Only it’s not daytime at all, it’s evening, it’s twilight, and Melissa is specific about that. Except she’s not being specific about which twilight. She knows my mother would have visited me today. She knows I’ll have gotten the books and would have figured out the message. She knows leading the police to the scene takes time, so she wouldn’t be planning on it today. Trial starts Monday, so she must be planning on it for tomorrow. In two twilights’ time, including today. Which makes perfect sense.

Tomorrow I have to show Schroder where Calhoun is buried.

Unless . . .

Unless what? Unless I’m seeing a message that isn’t there?

Positive Joe steps back in to save the day. He takes me back into the scenario. Twilight. We’re walking in a straight line. The gunshots. Birds take flight. The shots echo like thunder across the landscape. The policemen have no idea which direction they’re being shot from, then it’s over—their uniforms have red stains blossoming across them. Blood soaks into the dirt as Melissa steps into view. She wraps her arms around me and hugs me and kisses me and everything is okay now, everything is all right, and she leads me away from all the dirt and all the blood and into a life far from the jail cells with the pedophiles and the prison wardens, far away from Caleb Cole and his decision-making process, away from Glen and Adam and the hell they’ve been putting me through, away from it all and into bed and away from the darkness.

Negative Joe is coming around. He’s thinking that Positive Joe just may be on to something here.

Six book titles. Show the bodies at twilight. Love.

Now I’m convinced. Now I feel like an idiot for not seeing it earlier. It’s clever. Very clever, and Melissa is as clever as they get. That’s why she’s still out there. It’s why the police can’t find her.

And she’s going to save me.

Because she still loves me. Love.

When I lie on my bed I feel something I haven’t felt in some time—a sense of hope.





Chapter Twenty-One


Raphael heads inside and Kent and Schroder stay in the doorway. They have to step aside twice as more people leave, an elderly man nodding and saying “Detectives” on the way out as a greeting. Schroder recognizes an elderly couple who look like they have aged twenty years since he came to see them five years ago with the news their son had been murdered for a pocketful of change and his sneakers. The guy who had done the murdering had spent the change on a hamburger and had made it about halfway through before he was put into cuffs.

“Maybe we should have mentioned Melissa,” Schroder says.

“We agreed not to for a reason,” Kent says. “I shouldn’t have to remind you we don’t know if she’s involved, and if we start mentioning her then we risk people looking for facts that aren’t there. We can’t mention things we don’t know. Next thing it’s in the news, and false information like that might upset her. It might prompt her to make an example out of somebody. And if it is her, then we can’t afford to give her a heads-up that we know it’s her.”

“I know,” Schroder says, tightening his jaw. “I used to do this for a living.”

She smiles and it breaks the tension. “I know. I’m sorry,” she says.

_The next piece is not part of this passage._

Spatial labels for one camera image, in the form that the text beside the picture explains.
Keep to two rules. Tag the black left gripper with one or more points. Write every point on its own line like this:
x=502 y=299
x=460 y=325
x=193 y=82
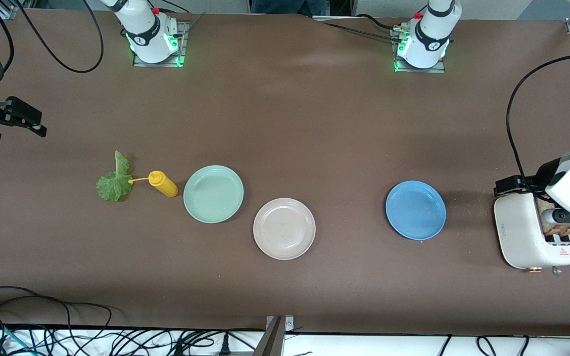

The conversation reminds him of the kind of talks he used to have with his partner, with Theodore Tate, after Tate stopped being his partner and became a private investigator after his daughter was killed. Four weeks ago Tate started the process of becoming a cop again. He’s still in that process—though it’s on hold as he fights for his life in a coma. It’s almost as if the two men have exchanged roles. Tate is becoming a cop, and Schroder is becoming whatever the hell it is that Tate was. Maybe even something worse. Tate and Tate’s wife have swapped roles too—the same accident that cost Tate his daughter also put his wife into a vegetative state—she came out of it the same day Tate went into his.